5. Использование паратекста для организации сценического времени и пространства, отличного от традиционного старого театра (неявно эта мысль проводится в «Поэтике Чехова» Александра Чудакова). Одна из составных частей паратекста – пауза, была подмечена ещё в раннем МХТ, и рассматривалась литературоведами именно в контексте сценического времени и пространства.
Я не буду доказывать эти тезисы. Мысль не требует доказательств, она просто излагается. Так построены многие статьи Алексея Лосева, предшествующие «большим» работам. Я постарался выделить только те черты театра Чехова, которых я почти не нахожу у его современников (опускаю вопрос об однонаправленности поисков Чехова и «новой драмы» Г.Ибсена и Г.Гауптмана).
В последние десятилетия к театру Чехова стали подходить с другими мерками и «вытаскивать» из его пьес чуть ли не голливудские action либо театр абсурда (как когда-то был период трактовки его пьес в духе символизма, когда снималась авторская ирония в отношении к некоторым «символам», знакам и идеям, которые действительно есть в пьесах – а ведь эта ирония – едва ли не единственное прямое участие автора в событиях пьес). У меня нет фобий и комплексов современных сценографов, чтобы видеть в них нечто другое, кроме нашей жизни, в которой есть место, конечно, всему – и абсурду и action. Но пьесы Чехова всё-таки не об этом (хотя именно в его пьесах исследователи находят признаки возникшего позднее театра абсурда).

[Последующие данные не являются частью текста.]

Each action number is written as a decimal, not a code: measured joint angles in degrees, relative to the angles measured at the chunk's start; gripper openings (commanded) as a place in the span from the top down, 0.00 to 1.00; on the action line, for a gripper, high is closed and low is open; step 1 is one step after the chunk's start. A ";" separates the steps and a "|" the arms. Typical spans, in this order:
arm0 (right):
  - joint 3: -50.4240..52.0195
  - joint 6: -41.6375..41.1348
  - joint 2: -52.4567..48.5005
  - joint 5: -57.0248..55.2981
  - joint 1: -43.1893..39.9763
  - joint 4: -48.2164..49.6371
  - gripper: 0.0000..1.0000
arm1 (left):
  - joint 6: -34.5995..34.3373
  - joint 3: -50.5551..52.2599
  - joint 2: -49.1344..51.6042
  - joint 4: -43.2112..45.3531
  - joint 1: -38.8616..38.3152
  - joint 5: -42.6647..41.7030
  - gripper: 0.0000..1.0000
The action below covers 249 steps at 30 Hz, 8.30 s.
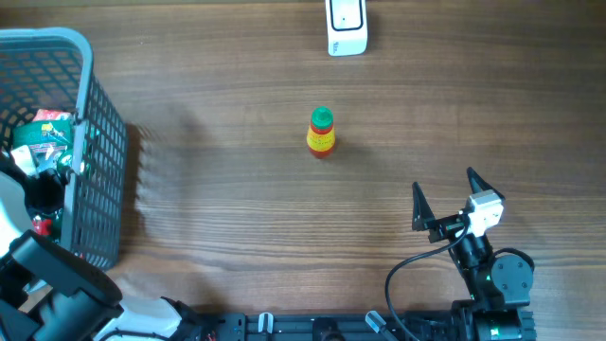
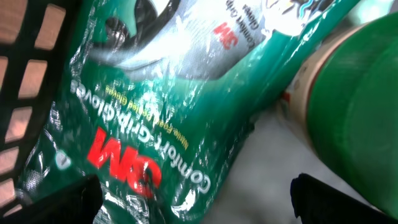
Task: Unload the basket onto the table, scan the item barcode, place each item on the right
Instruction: 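Return the left gripper to the basket and grasp the green glove pack, then carry the green glove pack out and lay it flat on the table, then reach the left gripper into the basket and grasp the green-capped jar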
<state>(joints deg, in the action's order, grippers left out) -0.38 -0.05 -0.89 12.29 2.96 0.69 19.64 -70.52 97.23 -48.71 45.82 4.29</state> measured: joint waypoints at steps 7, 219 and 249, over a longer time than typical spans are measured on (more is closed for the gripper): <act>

После пьес Чехова театр уже навсегда стал другим. И если взять его реалистическую отечественную традицию, то и у старого театра (в качестве примера можно взять А.Н.Островского) и у нового чеховского есть продолжатели и наследники (например, у старого театра – это Михаил Булгаков и Виктор Розов, у чеховского – Александр Вампилов и Александр Володин). Драматургов чеховского типа очень мало. Из зарубежных я бы назвал в первую очередь Теннесси Уильямса.